** Goal of the exercise **
Look through the records, and wherever the string "black" turns up, copy out that line.

** Provided records **
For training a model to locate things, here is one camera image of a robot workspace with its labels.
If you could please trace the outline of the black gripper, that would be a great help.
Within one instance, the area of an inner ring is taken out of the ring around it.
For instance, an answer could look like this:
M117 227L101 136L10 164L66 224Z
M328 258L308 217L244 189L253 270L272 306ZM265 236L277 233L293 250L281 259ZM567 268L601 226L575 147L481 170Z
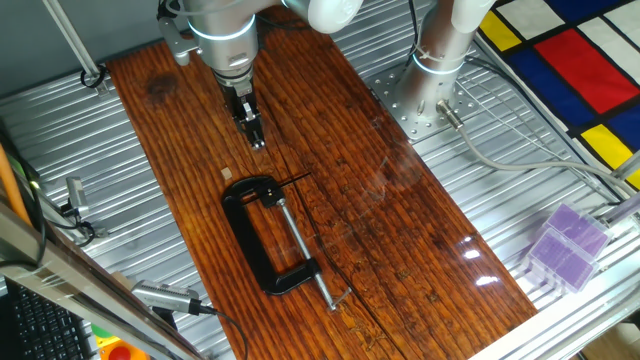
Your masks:
M247 137L254 149L263 148L265 139L262 118L253 88L253 76L231 78L219 75L218 84L238 130Z

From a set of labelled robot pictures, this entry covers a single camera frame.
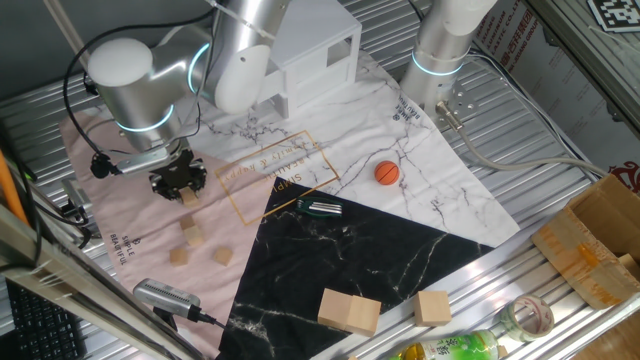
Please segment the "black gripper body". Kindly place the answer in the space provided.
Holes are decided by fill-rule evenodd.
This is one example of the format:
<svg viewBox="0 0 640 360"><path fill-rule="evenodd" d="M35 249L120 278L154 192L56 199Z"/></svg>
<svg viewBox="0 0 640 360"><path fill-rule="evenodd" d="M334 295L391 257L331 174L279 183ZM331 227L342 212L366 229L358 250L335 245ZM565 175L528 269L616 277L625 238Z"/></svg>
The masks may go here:
<svg viewBox="0 0 640 360"><path fill-rule="evenodd" d="M149 176L151 187L153 182L164 182L179 191L186 187L192 190L193 169L206 170L203 160L201 158L195 159L193 151L185 149L169 165L151 171Z"/></svg>

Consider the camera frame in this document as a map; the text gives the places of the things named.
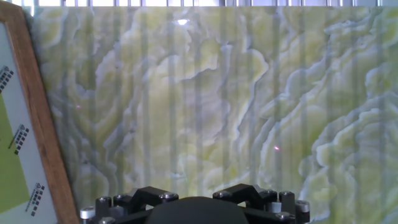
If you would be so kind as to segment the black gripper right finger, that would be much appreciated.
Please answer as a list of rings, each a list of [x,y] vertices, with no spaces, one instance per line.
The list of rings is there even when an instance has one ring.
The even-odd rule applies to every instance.
[[[248,223],[310,223],[310,203],[297,199],[289,190],[277,192],[258,185],[237,184],[213,193],[213,198],[235,204]]]

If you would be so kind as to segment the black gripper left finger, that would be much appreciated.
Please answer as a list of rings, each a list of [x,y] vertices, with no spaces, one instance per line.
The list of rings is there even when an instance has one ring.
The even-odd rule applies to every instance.
[[[125,224],[145,223],[152,210],[147,206],[156,207],[179,199],[175,192],[147,186],[133,189],[128,194],[113,197],[102,196],[95,204],[80,209],[81,224]]]

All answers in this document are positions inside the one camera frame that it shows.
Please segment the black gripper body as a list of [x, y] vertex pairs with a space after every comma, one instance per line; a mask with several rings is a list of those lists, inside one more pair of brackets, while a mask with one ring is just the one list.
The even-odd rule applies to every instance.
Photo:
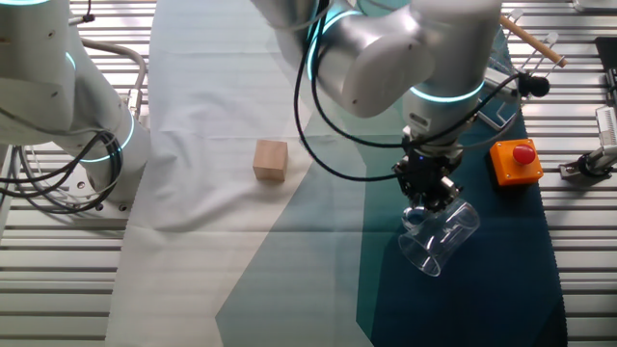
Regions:
[[429, 191], [444, 176], [453, 173], [461, 164], [462, 157], [428, 156], [418, 152], [408, 154], [405, 180], [415, 191]]

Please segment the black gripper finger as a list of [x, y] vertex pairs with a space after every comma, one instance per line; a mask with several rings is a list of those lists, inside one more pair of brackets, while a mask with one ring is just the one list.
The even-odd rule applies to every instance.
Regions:
[[426, 208], [439, 212], [447, 208], [460, 195], [460, 188], [448, 176], [443, 176], [426, 192]]
[[421, 194], [414, 186], [414, 170], [407, 161], [399, 161], [392, 167], [402, 194], [409, 200], [411, 207], [422, 205]]

** Solution to the exercise **
If you could please trace the outline of the black gripper, that would be a great help.
Please segment the "black gripper body". Kindly place the answer in the space provided.
If you would be so kind as to segment the black gripper right finger, that would be much appreciated.
If you would be so kind as to segment the black gripper left finger, that would be much appreciated.
Please segment the black gripper body as a list of [x, y] vertex pairs with a space after every comma, one instance per line; a mask with several rings is a list of those lists, inside one more pair of brackets, while a mask with one ring is just the one list.
Please segment the black gripper finger as a list of [x, y] vertex pairs with a space after every comma, one instance per line; a mask with several rings is a list of those lists, inside one more pair of brackets, while a mask with one ring is just the one list.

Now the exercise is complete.